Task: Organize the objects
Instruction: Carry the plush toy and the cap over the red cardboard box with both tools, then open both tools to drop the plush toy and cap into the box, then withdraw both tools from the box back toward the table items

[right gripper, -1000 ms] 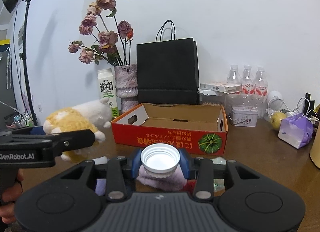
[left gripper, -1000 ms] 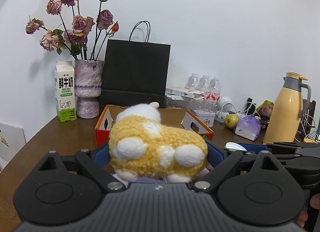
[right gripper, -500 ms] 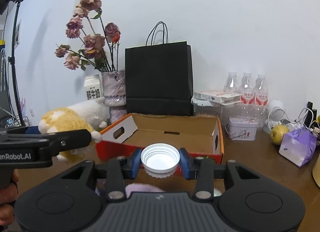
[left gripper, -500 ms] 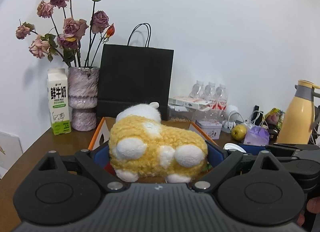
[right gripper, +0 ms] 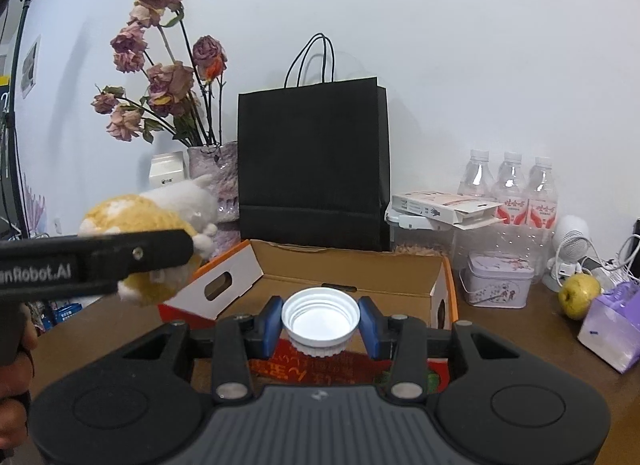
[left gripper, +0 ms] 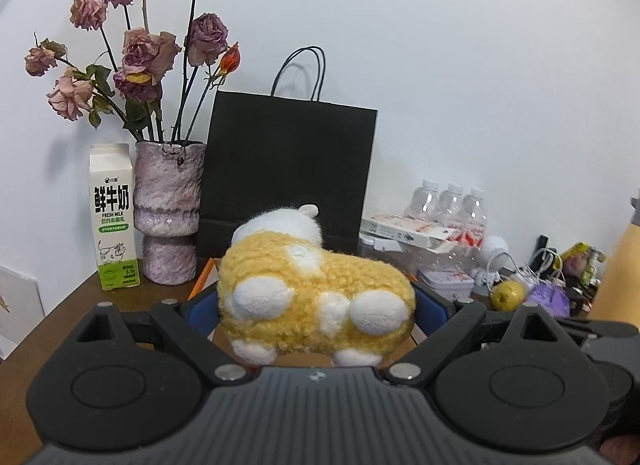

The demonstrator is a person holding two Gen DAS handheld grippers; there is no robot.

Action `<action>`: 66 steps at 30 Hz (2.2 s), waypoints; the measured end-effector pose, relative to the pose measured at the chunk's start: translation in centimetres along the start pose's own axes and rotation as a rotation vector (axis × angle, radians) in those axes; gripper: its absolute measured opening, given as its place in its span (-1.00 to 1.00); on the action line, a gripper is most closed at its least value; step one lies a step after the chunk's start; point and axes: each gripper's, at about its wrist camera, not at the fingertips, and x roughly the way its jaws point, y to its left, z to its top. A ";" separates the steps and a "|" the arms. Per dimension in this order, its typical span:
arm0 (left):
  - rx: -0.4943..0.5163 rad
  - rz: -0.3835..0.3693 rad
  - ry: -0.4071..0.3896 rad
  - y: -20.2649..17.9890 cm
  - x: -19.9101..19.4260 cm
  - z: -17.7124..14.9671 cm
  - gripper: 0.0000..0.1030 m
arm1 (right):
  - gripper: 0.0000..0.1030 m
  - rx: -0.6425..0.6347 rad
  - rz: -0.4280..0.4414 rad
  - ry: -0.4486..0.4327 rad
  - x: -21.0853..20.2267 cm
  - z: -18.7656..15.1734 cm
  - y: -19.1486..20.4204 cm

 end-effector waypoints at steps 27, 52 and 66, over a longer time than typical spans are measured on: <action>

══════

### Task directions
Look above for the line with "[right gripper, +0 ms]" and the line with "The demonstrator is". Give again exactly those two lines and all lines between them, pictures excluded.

### Task response
[right gripper, +0 ms] 
[left gripper, +0 ms] 

The demonstrator is a person holding two Gen DAS handheld grippers; there is no robot.

For this exercise, nothing further remains to be done.